The common technique for controlling throughput of an axial compressor is to incorporate variable inlet guide vanes for the first few rows of blades. Some manufacturers can vary all the inlet guide vanes. This method is more efficient than using a suction throttle valve. Due to the very high flow rates of axial compressors, a suction throttle valve would need to be 2 meters or more in diameter and would impose extreme lengths of inlet piping to assure clean streamlines for the inlet flow.
Variable inlet guide vanes are more efficient than throttling because they don’t control the throughput by dissipating excess pressure. Rather, by re positioning the angle of the inlet guide vanes, the head produced by that row of blades is increased or reduced. If the guide vane turns the flow in the direction of the rotating blade, that row of blades will produce less head. Conversely, by turning the flow into the direction of the blade rotation, the head is increased. Effectively, when the position of the variable inlet guide vanes is changed, the characteristic curve of the compressor is changed.
The conventional technique of predicting the surge line by comparing the discharge pressure to the differential pressure across the compressor suction bell is not adequate for an axial compressor if the inlet guide vanes are not fixed. This added variable must be accommodated in order to accurately predict the location of the compressor surge line.
Figure 1 – when the inlet guide vanes are in their normal position, the velocity vector of the gas entering the rotating blade passage is turned into the rotation of the blades. This gives the rotating blades a good “bite” of the gas, allowing them to impart energy into the gas. If the inlet guides are twisted about their axis in such a way that gas velocity vector is more in the direction of the rotation of the rotor, the energy imparted to the gas will be less.

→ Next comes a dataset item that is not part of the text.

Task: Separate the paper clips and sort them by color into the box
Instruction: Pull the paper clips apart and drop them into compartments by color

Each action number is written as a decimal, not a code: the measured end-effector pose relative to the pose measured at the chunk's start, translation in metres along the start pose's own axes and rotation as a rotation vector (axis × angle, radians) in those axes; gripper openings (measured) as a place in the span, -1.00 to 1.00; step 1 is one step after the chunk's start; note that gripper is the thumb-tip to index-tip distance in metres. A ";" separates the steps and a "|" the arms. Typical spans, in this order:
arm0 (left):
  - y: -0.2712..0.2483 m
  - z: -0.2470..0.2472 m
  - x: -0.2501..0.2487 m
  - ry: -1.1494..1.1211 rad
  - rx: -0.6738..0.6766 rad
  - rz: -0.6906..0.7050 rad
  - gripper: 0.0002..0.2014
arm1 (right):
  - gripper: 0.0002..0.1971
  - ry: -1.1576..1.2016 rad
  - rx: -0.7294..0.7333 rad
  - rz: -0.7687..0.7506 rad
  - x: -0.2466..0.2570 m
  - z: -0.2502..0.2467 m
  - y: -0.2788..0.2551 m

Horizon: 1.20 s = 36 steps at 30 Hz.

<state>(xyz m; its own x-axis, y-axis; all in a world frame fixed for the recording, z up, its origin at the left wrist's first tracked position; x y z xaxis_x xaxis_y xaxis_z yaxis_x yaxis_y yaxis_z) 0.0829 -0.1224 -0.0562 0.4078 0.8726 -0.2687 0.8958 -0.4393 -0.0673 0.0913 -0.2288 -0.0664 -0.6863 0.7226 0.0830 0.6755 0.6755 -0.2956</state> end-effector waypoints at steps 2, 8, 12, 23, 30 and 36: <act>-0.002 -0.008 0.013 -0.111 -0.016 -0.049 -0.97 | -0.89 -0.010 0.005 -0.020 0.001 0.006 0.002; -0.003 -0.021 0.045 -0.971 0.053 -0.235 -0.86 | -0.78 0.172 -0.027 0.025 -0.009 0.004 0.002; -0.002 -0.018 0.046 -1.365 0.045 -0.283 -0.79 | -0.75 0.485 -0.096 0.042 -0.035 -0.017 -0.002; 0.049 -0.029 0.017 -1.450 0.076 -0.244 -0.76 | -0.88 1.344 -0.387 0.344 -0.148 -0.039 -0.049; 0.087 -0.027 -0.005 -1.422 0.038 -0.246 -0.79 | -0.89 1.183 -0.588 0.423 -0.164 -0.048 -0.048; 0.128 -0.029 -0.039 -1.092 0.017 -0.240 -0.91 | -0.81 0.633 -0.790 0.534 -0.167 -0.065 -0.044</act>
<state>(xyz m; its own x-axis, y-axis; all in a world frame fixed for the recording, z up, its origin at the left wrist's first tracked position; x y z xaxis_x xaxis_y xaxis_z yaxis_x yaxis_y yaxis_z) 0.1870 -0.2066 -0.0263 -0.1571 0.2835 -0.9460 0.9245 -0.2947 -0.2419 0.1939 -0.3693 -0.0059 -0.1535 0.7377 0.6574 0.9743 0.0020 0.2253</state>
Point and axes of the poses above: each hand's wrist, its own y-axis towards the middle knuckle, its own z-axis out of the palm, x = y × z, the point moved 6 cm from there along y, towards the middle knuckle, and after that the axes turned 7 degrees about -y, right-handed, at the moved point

Figure 2– Typical performance map for an axial compressor with variable inlet guide vanes. The adjustment of the inlet guide vane angle will increase or decrease the compressor throughput by changing the head produced by the compressor.
The conventional surge prediction technique can be modified by monitoring the angle of the guide vanes and interpolating the surge line based on the predicted or tested surge lines for various guide vane angles. This technique provides accurate surge line prediction for all operating conditions. The primary disadvantage of incorporating the guide vane angle into the prediction algorithm is the source of the guide vane position value. If the guide vane positioner does not include position feedback, the command to the positioner must be used for the surge line prediction algorithm. And, even if a position feedback signal is available, this signal can be unreliable. For a critical service machine such as the regeneration air blower in an FCCU, instrumentation that cannot be serviced online or supplied in redundant configurations is undesirable.
Figure 3 –Since the head‐capacity characteristic changes with different inlet guide vane angles, the tradition technique of predicting the surge line using discharge pressure and flow is inadequate for this type of compressor.
An alternate technique for predicting the surge line for an air compressor with variable inlet guide vanes is to modify the surge line based on the suction temperature. Effectively, the multiple inlet temperature performance maps provided by the compressor manufacturer are modeled in the compressor control program. The inlet
temperature is measured and an interpolation is performed to calculate the location of the surge line. For a clean compressor, this technique closely follows the results yielded by the guide vane position algorithm. The primary disadvantage of this method is that it requires a little more safety margin to protect the machine as the blades become fouled. A comparison alarm can be included based on the guide vane angle to alert the operator when there is significant deviation between the two algorithms.
The primary benefit of the temperature compensated prediction algorithm is that it relies on conventional instrumentation. Maintenance of a temperature transmitter is much simpler for plant personnel and redundancy schemes are also possible (and recommended for critical machines).